### What is needed
Only a number is wanted: how many lines in the listing contain the word "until"?

━━━━━━━━━━━━━━━━━━━━━━━━━━━━━━

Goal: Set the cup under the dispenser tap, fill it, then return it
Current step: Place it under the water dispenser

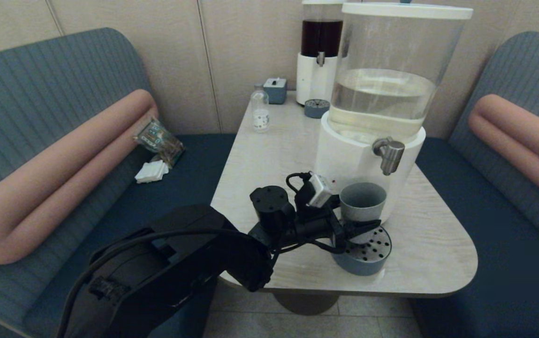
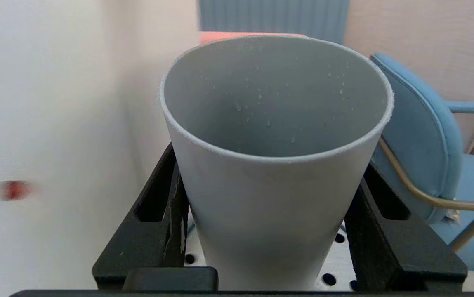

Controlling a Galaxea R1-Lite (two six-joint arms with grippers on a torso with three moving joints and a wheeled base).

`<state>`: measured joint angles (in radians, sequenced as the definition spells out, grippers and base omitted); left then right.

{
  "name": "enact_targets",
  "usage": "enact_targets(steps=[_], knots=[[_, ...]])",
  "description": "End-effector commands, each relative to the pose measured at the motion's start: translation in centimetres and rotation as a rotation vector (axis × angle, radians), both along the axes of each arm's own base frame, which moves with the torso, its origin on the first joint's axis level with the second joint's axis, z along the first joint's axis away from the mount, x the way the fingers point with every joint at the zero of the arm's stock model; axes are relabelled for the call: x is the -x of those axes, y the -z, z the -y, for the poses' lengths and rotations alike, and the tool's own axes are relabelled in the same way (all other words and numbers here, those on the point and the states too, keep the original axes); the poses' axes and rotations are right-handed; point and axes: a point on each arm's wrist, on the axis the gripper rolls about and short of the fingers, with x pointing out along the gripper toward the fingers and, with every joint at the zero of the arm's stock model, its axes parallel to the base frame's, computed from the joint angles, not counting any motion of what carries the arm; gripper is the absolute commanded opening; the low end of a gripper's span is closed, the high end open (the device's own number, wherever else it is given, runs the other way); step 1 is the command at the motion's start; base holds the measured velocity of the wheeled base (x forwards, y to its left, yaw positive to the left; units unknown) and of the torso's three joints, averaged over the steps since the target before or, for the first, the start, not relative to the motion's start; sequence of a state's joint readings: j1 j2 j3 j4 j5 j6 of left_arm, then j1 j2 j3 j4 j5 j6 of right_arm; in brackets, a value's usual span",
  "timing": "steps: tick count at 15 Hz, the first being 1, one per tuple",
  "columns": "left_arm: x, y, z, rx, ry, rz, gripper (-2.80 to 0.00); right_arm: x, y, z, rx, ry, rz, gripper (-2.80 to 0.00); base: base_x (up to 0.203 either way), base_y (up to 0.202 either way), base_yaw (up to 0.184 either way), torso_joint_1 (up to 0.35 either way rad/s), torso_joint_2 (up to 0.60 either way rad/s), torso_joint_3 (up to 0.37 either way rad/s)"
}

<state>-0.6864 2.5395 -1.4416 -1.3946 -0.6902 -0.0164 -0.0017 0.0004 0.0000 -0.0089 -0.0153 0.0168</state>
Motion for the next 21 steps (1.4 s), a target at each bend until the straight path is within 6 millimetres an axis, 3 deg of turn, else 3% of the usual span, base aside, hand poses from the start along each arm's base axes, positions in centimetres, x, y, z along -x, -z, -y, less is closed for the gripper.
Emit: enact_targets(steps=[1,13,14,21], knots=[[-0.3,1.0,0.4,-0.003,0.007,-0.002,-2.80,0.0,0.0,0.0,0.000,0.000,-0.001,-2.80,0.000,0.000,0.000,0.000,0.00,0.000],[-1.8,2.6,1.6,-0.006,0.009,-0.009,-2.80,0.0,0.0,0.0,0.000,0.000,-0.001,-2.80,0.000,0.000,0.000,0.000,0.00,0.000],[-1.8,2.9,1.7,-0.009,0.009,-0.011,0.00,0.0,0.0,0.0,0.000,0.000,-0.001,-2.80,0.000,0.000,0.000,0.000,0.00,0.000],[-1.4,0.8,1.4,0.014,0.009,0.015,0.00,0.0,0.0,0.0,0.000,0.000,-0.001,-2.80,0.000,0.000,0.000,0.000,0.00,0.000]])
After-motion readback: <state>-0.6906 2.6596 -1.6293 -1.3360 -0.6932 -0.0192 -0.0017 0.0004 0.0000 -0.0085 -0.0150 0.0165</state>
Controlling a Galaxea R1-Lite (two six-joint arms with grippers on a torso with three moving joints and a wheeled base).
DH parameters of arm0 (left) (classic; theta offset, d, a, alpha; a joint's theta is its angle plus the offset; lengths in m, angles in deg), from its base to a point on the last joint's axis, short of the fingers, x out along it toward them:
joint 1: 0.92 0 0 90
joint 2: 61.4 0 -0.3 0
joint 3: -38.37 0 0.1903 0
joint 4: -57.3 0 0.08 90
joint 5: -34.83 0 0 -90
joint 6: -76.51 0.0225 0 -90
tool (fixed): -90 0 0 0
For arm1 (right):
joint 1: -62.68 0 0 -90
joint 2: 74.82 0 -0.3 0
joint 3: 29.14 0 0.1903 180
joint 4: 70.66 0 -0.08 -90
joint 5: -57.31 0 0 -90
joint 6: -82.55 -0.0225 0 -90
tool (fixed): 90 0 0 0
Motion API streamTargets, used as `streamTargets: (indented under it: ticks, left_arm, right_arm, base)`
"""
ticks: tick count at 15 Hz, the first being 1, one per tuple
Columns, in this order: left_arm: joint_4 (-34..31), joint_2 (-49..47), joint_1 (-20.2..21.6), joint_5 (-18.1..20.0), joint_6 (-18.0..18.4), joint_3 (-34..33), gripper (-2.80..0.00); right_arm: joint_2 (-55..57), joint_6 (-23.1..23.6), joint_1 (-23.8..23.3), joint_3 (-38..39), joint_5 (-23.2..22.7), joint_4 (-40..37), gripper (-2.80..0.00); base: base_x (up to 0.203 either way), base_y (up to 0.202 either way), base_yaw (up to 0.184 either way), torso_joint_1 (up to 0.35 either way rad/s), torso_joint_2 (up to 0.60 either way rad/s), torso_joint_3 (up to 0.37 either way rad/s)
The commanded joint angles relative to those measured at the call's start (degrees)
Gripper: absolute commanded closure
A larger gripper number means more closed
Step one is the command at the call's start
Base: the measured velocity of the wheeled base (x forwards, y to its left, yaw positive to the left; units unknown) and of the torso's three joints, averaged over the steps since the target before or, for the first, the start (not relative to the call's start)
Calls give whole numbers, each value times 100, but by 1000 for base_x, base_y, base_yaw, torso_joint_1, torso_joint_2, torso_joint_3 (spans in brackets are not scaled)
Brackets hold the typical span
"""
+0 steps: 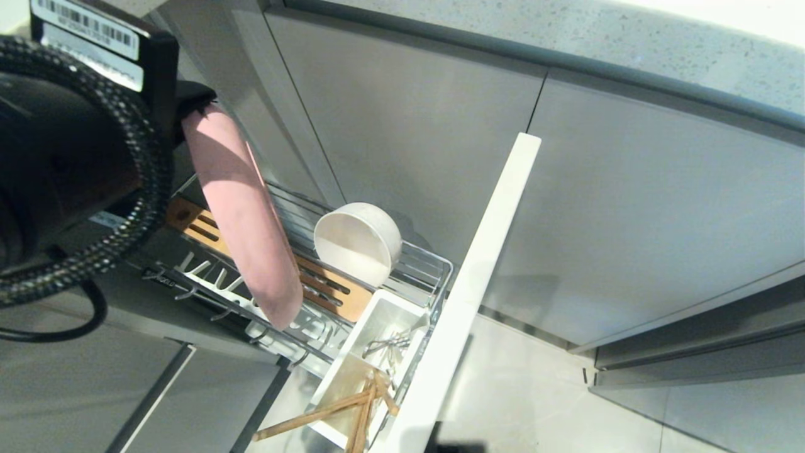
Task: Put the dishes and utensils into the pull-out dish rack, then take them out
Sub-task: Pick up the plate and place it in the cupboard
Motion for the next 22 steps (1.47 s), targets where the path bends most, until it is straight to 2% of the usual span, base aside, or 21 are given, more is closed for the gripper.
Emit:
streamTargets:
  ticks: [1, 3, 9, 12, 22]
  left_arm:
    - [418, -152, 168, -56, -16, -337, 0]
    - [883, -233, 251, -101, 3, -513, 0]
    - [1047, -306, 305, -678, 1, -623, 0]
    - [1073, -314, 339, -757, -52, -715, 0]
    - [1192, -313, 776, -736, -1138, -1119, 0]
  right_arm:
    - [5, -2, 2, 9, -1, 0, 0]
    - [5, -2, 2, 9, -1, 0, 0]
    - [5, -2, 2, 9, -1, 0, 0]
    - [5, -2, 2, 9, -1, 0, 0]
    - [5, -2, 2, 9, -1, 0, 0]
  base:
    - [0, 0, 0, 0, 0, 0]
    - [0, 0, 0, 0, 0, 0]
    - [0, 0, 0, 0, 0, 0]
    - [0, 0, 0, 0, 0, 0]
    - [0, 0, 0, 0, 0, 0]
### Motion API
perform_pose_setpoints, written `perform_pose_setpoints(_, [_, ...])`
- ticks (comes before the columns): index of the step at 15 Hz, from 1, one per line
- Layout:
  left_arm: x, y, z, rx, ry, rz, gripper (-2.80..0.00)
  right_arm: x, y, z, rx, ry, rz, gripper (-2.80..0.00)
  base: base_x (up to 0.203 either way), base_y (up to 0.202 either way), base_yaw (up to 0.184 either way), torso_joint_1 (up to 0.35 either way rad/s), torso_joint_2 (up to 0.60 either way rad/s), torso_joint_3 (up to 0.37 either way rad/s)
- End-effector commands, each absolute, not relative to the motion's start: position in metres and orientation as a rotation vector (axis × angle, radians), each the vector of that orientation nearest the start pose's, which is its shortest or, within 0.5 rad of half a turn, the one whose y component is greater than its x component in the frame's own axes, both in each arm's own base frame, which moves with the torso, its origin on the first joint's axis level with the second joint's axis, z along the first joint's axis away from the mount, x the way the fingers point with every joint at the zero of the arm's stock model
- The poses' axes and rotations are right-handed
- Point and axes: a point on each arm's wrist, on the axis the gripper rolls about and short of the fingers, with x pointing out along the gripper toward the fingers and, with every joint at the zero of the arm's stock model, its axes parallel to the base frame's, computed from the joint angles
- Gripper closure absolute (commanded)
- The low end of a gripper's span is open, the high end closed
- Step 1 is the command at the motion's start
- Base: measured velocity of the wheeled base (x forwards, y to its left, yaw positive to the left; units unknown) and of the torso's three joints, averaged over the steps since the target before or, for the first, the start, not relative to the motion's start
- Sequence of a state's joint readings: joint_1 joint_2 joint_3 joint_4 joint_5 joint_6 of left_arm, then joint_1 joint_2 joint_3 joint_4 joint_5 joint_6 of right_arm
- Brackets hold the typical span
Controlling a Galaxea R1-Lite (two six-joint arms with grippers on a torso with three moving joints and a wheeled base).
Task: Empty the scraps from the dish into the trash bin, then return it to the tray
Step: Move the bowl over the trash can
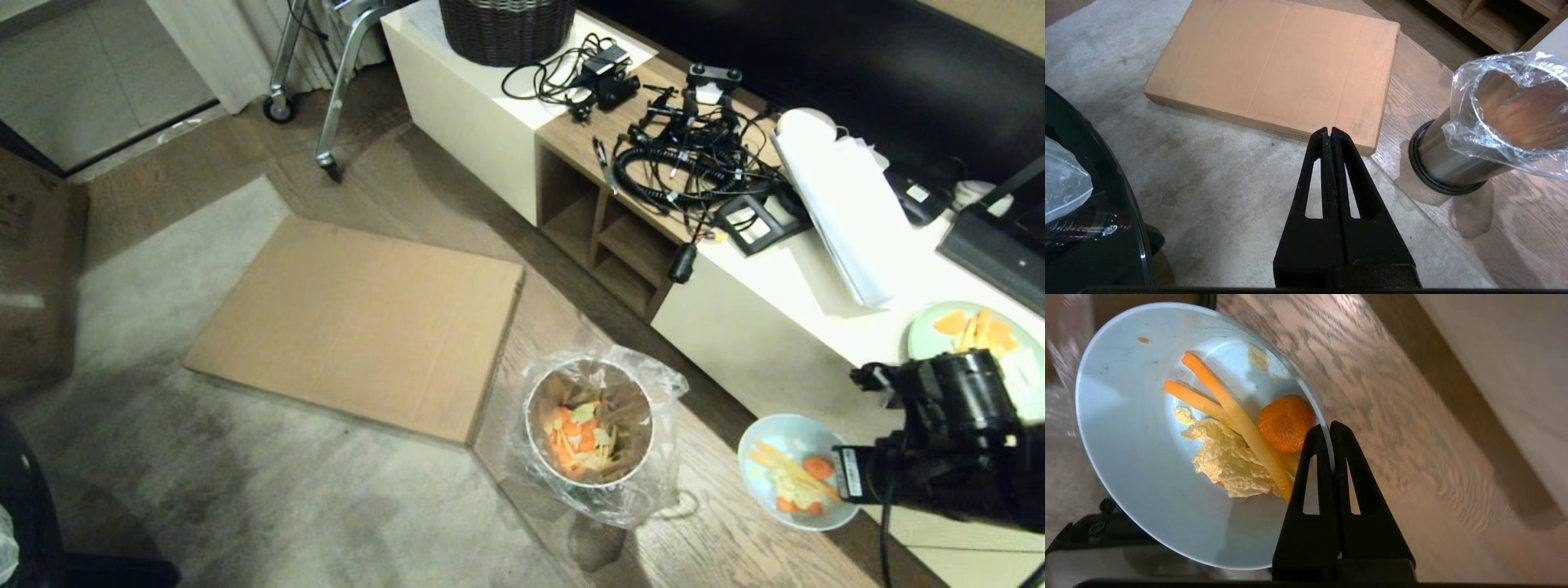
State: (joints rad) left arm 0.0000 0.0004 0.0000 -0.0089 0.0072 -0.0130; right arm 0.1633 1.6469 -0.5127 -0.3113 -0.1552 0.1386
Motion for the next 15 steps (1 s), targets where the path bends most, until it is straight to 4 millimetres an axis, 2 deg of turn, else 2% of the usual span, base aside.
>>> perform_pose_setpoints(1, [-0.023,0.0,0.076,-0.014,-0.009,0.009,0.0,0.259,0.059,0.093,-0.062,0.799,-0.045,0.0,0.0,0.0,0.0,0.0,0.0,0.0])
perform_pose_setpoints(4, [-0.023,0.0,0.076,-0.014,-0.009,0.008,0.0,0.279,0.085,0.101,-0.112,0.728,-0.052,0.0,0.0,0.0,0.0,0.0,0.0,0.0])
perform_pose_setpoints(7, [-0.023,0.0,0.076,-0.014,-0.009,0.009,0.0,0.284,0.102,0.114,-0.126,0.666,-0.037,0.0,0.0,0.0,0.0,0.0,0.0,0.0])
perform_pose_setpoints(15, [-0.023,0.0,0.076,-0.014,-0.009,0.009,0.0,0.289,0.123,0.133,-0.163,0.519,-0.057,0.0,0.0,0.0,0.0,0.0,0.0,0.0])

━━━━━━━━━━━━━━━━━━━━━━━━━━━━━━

### Answer for the task
3